The purchaser was Kahlo’s lifelong friend, American industrialist Jackson Cole Phillips, in 1929, and it remained in his family until the MFA purchased it in December.
Davis said the painting was viewed in public twice – in 2014 in Rome and at an art fair in 2012 – but the family kept it in their home the rest of the time.
She said it’s a significant acquisition for the MFA because Kahlo’s paintings remain rare outside of Mexico because of the country’s 1984 law banning their export.
According to the museum, the reverse side of the canvas is inscribed by Kahlo and some of her friends to mark the occasion of the sale of the painting. It includes the signatures of Phillips, her sister Cristina Kahlo as well as famed Mexican muralist Diego Rivera, who a month after signing would become her husband.
Along with the painting, the family also included in the sale archival material such as the exportation documents that Phillips had to fill out to take the painting out of Mexico in 1929, a photo of Phillips with the painting as well as newspaper clippings of Rivera and Kahlo’s wedding – which the two artists signed – as well as an original painting based on their wedding photo, Davis said.

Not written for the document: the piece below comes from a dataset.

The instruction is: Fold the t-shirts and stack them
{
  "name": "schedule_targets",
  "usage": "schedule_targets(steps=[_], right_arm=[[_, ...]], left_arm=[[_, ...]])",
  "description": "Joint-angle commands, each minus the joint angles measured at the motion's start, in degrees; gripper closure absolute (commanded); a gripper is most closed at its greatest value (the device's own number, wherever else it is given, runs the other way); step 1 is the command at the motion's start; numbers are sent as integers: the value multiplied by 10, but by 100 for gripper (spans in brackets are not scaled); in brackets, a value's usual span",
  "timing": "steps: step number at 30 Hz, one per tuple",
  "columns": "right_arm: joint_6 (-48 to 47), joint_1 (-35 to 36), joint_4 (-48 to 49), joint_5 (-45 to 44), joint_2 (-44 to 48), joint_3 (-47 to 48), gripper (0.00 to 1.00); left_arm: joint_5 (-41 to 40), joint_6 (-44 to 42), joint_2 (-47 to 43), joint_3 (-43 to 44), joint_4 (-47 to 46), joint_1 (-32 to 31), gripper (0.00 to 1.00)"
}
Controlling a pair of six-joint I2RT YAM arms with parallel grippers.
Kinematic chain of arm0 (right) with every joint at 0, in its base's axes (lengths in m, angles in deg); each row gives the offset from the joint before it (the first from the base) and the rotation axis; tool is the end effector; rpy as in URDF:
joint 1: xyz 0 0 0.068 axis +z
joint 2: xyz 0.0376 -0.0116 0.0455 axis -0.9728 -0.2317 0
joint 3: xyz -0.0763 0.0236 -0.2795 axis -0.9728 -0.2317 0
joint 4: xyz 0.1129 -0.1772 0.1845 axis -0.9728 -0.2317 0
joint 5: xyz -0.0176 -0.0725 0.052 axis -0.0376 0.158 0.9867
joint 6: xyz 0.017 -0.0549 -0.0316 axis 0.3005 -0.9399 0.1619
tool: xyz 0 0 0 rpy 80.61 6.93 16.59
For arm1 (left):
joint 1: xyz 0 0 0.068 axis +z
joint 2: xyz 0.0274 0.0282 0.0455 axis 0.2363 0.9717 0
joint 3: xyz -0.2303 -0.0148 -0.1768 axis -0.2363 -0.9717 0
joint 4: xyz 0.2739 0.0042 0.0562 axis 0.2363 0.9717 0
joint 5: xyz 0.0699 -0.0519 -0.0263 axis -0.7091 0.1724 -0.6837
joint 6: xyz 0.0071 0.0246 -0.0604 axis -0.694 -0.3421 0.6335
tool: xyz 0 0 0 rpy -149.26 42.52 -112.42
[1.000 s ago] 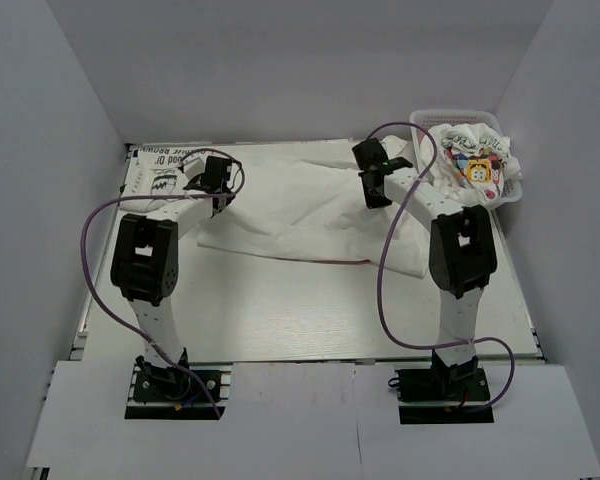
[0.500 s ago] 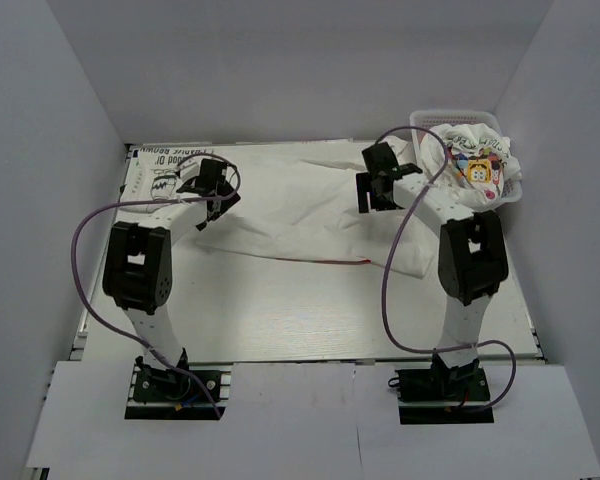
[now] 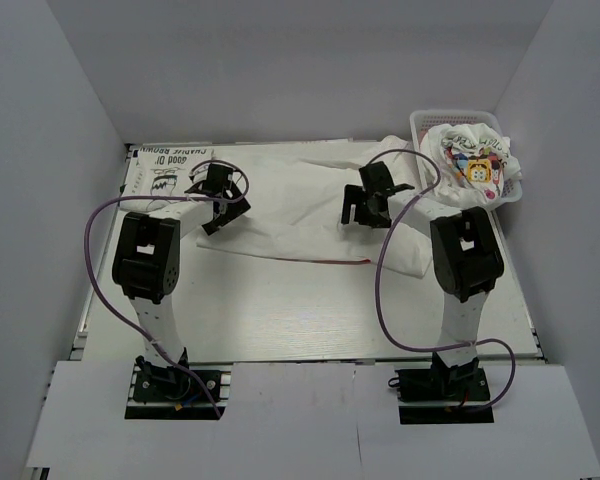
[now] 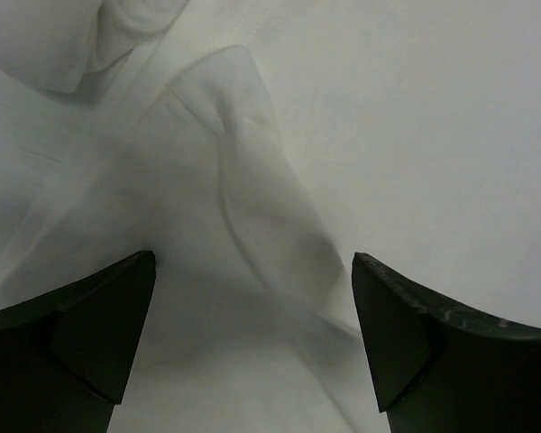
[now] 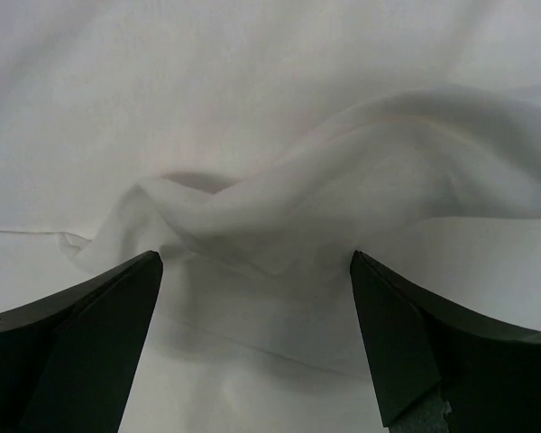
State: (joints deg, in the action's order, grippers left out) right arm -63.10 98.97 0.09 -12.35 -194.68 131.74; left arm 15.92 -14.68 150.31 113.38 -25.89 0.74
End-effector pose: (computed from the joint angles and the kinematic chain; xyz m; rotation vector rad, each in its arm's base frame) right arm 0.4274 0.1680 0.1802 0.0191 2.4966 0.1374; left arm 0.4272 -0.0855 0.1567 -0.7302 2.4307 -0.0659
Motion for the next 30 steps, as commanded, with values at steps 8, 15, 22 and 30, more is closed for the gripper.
schedule_targets(steps=[8, 15, 22, 30], right_arm=[[80, -7, 259, 32, -22, -9, 10], [90, -11, 338, -29, -99, 74, 10], [10, -12, 260, -56, -4, 15, 10], [71, -26, 218, -29, 206, -262, 10]], left_arm=[[-41, 6, 1, -31, 38, 9, 0], [-56, 6, 1, -21, 50, 9, 0], [-58, -4, 11, -10, 63, 9, 0], [-20, -11, -26, -63, 37, 9, 0]])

She said there is one signature in the back of the painting that they have not been able to identify, but "we are working with infrared scans to figure out who it is."
In a statement, MFA director Matthew Teitelbaum said of the acquision, “Frida Kahlo’s work is a 20th-century touchstone, and we’re proud to be able to count this remarkable acquisition among the MFA’s masterpieces of art of the Americas. As our community continues to grow and evolve, we’re committed to representing the diverse experiences of artists in our galleries.”

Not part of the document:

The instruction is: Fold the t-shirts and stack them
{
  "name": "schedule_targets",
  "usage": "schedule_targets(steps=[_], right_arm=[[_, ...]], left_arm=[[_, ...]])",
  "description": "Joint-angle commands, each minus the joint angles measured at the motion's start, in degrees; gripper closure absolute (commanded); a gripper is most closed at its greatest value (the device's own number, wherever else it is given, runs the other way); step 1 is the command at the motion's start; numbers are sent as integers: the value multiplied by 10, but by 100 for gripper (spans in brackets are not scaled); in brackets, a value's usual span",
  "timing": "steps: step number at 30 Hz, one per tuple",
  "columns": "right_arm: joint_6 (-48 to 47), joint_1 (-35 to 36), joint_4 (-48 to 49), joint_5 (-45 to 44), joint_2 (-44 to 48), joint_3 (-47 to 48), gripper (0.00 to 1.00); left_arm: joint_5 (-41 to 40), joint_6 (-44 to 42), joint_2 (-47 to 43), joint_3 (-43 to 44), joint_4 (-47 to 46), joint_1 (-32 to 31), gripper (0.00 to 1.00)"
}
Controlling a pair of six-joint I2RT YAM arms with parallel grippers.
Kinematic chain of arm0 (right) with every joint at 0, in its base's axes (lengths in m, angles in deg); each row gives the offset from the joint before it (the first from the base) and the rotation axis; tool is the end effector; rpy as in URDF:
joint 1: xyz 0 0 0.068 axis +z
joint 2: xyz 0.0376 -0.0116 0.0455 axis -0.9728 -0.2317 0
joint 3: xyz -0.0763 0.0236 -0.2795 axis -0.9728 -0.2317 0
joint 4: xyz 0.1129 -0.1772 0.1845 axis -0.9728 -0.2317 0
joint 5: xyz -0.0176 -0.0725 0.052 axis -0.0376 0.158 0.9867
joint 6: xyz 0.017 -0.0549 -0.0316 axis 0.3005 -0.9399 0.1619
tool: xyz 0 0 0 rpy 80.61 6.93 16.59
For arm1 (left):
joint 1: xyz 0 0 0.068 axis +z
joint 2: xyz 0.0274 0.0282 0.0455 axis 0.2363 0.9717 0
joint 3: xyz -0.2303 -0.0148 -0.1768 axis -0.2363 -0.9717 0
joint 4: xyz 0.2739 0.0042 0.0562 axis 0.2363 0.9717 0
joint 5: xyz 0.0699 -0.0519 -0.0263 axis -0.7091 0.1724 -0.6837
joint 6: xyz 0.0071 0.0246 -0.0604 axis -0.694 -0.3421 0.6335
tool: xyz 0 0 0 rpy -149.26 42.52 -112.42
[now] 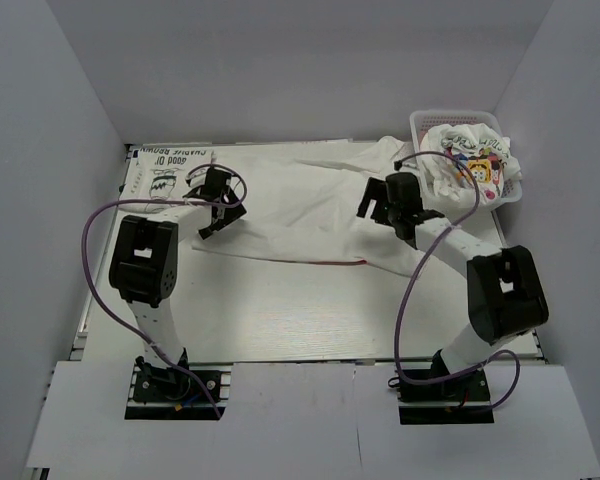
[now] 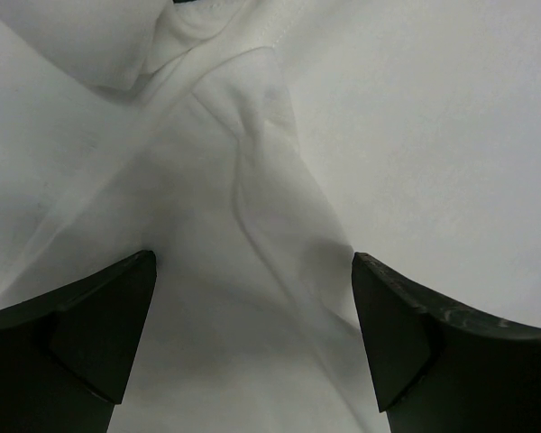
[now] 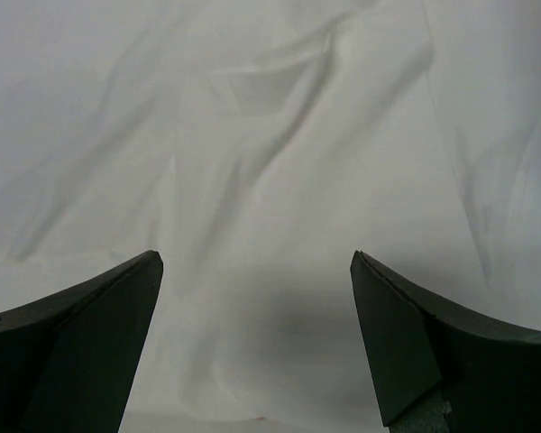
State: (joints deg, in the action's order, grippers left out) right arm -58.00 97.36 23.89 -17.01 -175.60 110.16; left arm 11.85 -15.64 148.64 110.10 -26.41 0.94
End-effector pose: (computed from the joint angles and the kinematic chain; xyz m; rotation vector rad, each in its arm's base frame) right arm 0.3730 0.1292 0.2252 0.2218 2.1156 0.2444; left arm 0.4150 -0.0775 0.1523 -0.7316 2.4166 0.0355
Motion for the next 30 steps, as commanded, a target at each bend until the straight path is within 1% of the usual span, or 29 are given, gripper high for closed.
schedule_targets(steps=[1, 3, 4, 5, 7, 9, 11, 12, 13, 14, 15, 16, 17, 18, 19, 20, 21, 22, 23, 24, 25, 28, 30], right_arm=[[25, -15, -31, 31, 17, -62, 10], [55, -26, -29, 33, 18, -84, 10], [71, -35, -52, 41, 14, -106, 10], [82, -51, -52, 49, 10, -113, 10], [89, -70, -57, 95, 6, -134, 10], [100, -77, -59, 110, 10, -149, 10], [110, -91, -78, 121, 14, -185, 10], [124, -90, -89, 136, 44, -190, 10], [133, -91, -123, 107, 59, -209, 10], [140, -96, -133, 105, 75, -233, 10], [156, -99, -145, 87, 130, -255, 10], [162, -102, -184, 82, 149, -265, 10], [169, -106, -192, 79, 190, -298, 10], [173, -107, -197, 89, 232, -310, 10], [173, -111, -204, 98, 250, -323, 10], [177, -119, -216, 105, 290, -354, 10], [184, -117, -231, 105, 310, -362, 10], [193, -121, -243, 102, 357, -367, 10], [198, -121, -277, 91, 371, -377, 10], [199, -122, -284, 87, 385, -379, 10], [194, -122, -289, 85, 421, -380, 10], [177, -122, -294, 83, 459, -369, 10], [143, -120, -268, 81, 477, -348, 10]], left_arm=[[21, -1, -14, -45, 42, 7, 0], [26, -1, -20, -58, 42, 7, 0], [36, -1, -20, -76, 42, 7, 0], [42, -1, -28, -85, 37, 7, 0], [53, 5, -39, -116, 37, 2, 0], [53, 11, -60, -148, 37, 2, 0], [53, 18, -77, -165, 37, -4, 0], [53, 25, -92, -184, 37, -4, 0], [53, 31, -100, -193, 46, -4, 0], [53, 37, -108, -209, 62, -4, 0], [53, 42, -116, -217, 71, -4, 0], [53, 51, -135, -226, 80, 2, 0], [46, 51, -146, -248, 85, 2, 0], [54, 56, -158, -259, 85, 2, 0], [54, 56, -170, -269, 85, -4, 0], [72, 63, -196, -289, 94, -5, 0], [80, 63, -208, -301, 99, -5, 0], [87, 69, -220, -325, 99, -5, 0], [93, 75, -245, -336, 99, -5, 0], [93, 75, -257, -346, 114, -5, 0], [93, 75, -267, -358, 120, -5, 0], [93, 81, -309, -358, 134, -5, 0], [64, 81, -328, -345, 129, -5, 0]])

He added: “This major work will enable the museum to tell the story of modernism in the Americas more broadly and inclusively, greatly enhancing its Art of the Americas collection.”
Born in Mexico City in 1907, Kahlo received worldwide recognition for her paintings celebrating Mexican folklore. Plagued by health issues for much of her life, she died at her home in Caza Azul, at age 47, and only achieved international acclaim after her death.
The MFA estimates there are only 12 paintings by Kahlo in U.S. museums today.
"Dos Mujeres" will be on view from Jan. 27 to March 1 in a special presentation in the museum's Carol Vance Wall Rotunda before receiving conservation treatment. It will then be re-installed in the museum's permanent collection in the Art of the Americas wing.